Scared of commitment

Commitment-phobia is considered more of a male trait, but now it has become a woman’s thing. Todays women are much likely to be commitment phobic because they have unlimited choices. The social stigma of being single is lost now. It has become harder for single women to choose the right life partner to settle down. Women, today, have become more ‘picky’, and so they keep on postponing marriage.

“I would prefer to wait for the right man rather than hurry up for marriage. Well, he may not be the ‘perfect’ guy but he may end up being so much more,” opines Dipanwita, an IAS aspirant.

Marital discord of parents

Marital discord among parents leaves stains on the image of a married life in the mind of young women. Break up or divorce causes great damage to a family, especially to children. The long-term consequences of parental discord can develop a fear for marriage among the girls. They start running from the social ritual of marriage and keep on postponing it. “The marital dispute among my parents has made me scared of marriage. I am emotionally damaged. What if I too face the same situation?,” shares a 28-years-old woman on request of anonymity.

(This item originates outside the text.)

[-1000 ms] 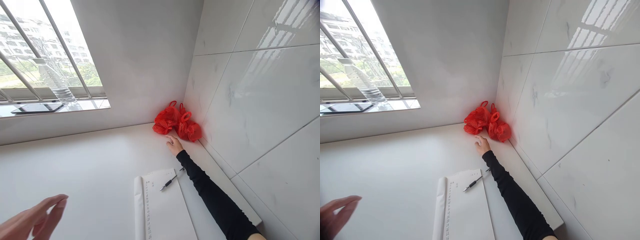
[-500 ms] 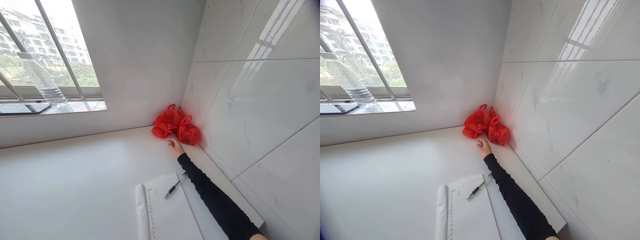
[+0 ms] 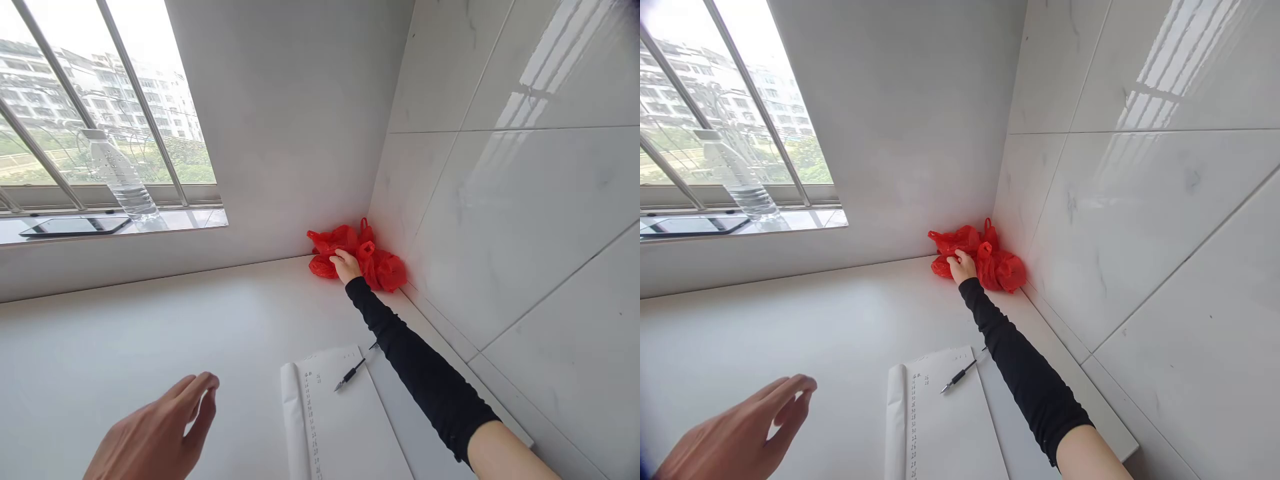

Does it mean that late marriage is the key for a woman to have a successful happy married life? Well, experts think otherwise.

Studies show that late marriage is main cause for the rampant growth of infertility among the urban women in India. The right time for fertility of girls is between 20 to 26 years. Hormone production decreases after 30s, which is likely to affect fertility among women. 

“One in six couples, in metros, has trouble conceiving without treatment because of late marriage. I get several patients aged between 30s and 40s who face problems conceiving,” said Dr Sudhir Gupta, a gynecologist at a government hospital.

For many women, infertility becomes a large crisis in their married lives which not only affect their social and family life but also their psychological condition.

Irrespective of the motherhood phase, marriage is a personal decision which should not be affected by social stigma, parental pressure, or a craving to gain economic stature.

Because being a woman has more to it than just being a mother. If you are ready for D-Day and have found the right life partner, why wait? But getting married late may give you more weapons to make it work. So, are you ready to tie the knot yet?